■ What to produce
Pictures aside, return every line below exactly as written.

-------

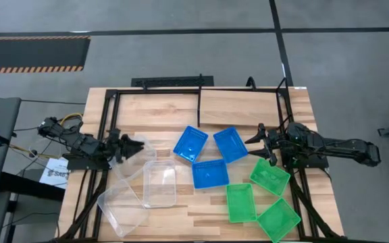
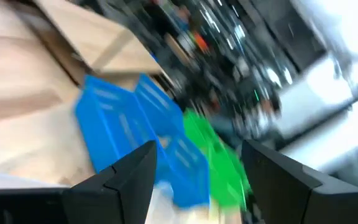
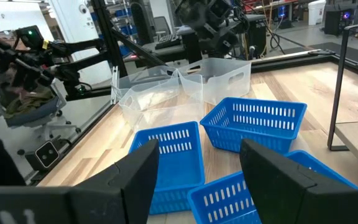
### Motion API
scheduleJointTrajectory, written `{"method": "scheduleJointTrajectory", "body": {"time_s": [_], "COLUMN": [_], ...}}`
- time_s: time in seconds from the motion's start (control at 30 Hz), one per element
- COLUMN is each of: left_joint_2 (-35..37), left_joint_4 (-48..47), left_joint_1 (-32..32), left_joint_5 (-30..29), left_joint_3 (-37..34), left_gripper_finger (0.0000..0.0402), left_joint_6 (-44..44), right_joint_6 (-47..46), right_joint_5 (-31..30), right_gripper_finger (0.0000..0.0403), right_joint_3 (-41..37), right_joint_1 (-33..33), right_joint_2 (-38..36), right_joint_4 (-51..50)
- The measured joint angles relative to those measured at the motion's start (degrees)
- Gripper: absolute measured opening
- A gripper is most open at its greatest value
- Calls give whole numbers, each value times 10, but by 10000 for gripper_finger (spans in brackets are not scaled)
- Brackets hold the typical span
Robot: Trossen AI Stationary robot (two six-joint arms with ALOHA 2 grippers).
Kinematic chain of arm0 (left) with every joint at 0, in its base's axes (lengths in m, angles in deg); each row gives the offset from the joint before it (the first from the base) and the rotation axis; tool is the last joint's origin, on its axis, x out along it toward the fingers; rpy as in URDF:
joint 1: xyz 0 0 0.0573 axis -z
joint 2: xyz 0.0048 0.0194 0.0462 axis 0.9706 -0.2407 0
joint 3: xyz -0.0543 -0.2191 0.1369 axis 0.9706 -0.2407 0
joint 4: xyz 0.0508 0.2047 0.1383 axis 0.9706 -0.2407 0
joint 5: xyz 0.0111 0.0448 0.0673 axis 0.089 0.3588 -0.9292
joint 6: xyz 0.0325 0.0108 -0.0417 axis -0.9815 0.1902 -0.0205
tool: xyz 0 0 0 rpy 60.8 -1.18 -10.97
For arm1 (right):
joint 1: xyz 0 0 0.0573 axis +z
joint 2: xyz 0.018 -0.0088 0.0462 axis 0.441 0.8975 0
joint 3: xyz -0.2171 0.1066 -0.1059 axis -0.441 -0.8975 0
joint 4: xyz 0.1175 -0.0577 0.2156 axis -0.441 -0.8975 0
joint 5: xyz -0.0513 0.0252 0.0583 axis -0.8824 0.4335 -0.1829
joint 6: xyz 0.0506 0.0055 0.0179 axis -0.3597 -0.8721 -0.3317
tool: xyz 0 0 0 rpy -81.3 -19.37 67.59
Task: Stack baskets on shelf by color
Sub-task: Put the top right blue bin on the shelf
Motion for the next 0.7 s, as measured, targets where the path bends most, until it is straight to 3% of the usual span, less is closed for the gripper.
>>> {"method": "scheduleJointTrajectory", "body": {"time_s": [0.17, 0.5, 0.7], "left_joint_2": [0, 0, 0], "left_joint_4": [2, -2, 1], "left_joint_1": [0, 0, -2], "left_joint_5": [-101, -106, -163], "left_joint_3": [0, 1, 2], "left_gripper_finger": [224, 224, 224], "left_joint_6": [34, 32, 54], "right_joint_6": [-5, -220, -242], "right_joint_5": [0, -1, -1], "right_gripper_finger": [249, 249, 249], "right_joint_3": [0, 0, 0], "right_joint_1": [0, 0, 0], "right_joint_2": [0, 0, 0], "right_joint_4": [0, 0, 0]}}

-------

■ Task output
### Motion API
scheduleJointTrajectory, written `{"method": "scheduleJointTrajectory", "body": {"time_s": [_], "COLUMN": [_], ...}}`
- time_s: time in seconds from the motion's start (control at 30 Hz), one per element
- COLUMN is each of: left_joint_2 (-35..37), left_joint_4 (-48..47), left_joint_1 (-32..32), left_joint_5 (-30..29), left_joint_3 (-37..34), left_gripper_finger (0.0000..0.0402), left_joint_6 (-44..44), right_joint_6 (-47..46), right_joint_5 (-31..30), right_gripper_finger (0.0000..0.0403), right_joint_3 (-41..37), right_joint_1 (-33..33), right_joint_2 (-38..36), right_joint_4 (-51..50)
- The measured joint angles relative to those measured at the motion's start (degrees)
- Gripper: absolute measured opening
- A gripper is most open at its greatest value
- Calls give whole numbers, each value times 10, but by 10000 for gripper_finger (spans in brackets are not scaled)
- Brackets hold the typical span
Robot: Trossen AI Stationary robot (two six-joint arms with ALOHA 2 grippers).
Kinematic chain of arm0 (left) with every joint at 0, in its base's axes (lengths in m, angles in deg); each row gives the offset from the joint before it (the first from the base) and the rotation axis; tool is the last joint's origin, on its axis, x out along it toward the fingers; rpy as in URDF:
joint 1: xyz 0 0 0.0573 axis -z
joint 2: xyz 0.0048 0.0194 0.0462 axis 0.9706 -0.2407 0
joint 3: xyz -0.0543 -0.2191 0.1369 axis 0.9706 -0.2407 0
joint 4: xyz 0.0508 0.2047 0.1383 axis 0.9706 -0.2407 0
joint 5: xyz 0.0111 0.0448 0.0673 axis 0.089 0.3588 -0.9292
joint 6: xyz 0.0325 0.0108 -0.0417 axis -0.9815 0.1902 -0.0205
tool: xyz 0 0 0 rpy 60.8 -1.18 -10.97
For arm1 (right):
joint 1: xyz 0 0 0.0573 axis +z
joint 2: xyz 0.018 -0.0088 0.0462 axis 0.441 0.8975 0
joint 3: xyz -0.2171 0.1066 -0.1059 axis -0.441 -0.8975 0
joint 4: xyz 0.1175 -0.0577 0.2156 axis -0.441 -0.8975 0
joint 5: xyz -0.0513 0.0252 0.0583 axis -0.8824 0.4335 -0.1829
joint 6: xyz 0.0506 0.0055 0.0179 axis -0.3597 -0.8721 -0.3317
tool: xyz 0 0 0 rpy -81.3 -19.37 67.59
Task: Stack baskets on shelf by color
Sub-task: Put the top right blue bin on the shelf
Motion for the next 0.7 s, as measured, targets where the path bends most, until it is straight to 3% of the usual span, less is closed for the gripper.
>>> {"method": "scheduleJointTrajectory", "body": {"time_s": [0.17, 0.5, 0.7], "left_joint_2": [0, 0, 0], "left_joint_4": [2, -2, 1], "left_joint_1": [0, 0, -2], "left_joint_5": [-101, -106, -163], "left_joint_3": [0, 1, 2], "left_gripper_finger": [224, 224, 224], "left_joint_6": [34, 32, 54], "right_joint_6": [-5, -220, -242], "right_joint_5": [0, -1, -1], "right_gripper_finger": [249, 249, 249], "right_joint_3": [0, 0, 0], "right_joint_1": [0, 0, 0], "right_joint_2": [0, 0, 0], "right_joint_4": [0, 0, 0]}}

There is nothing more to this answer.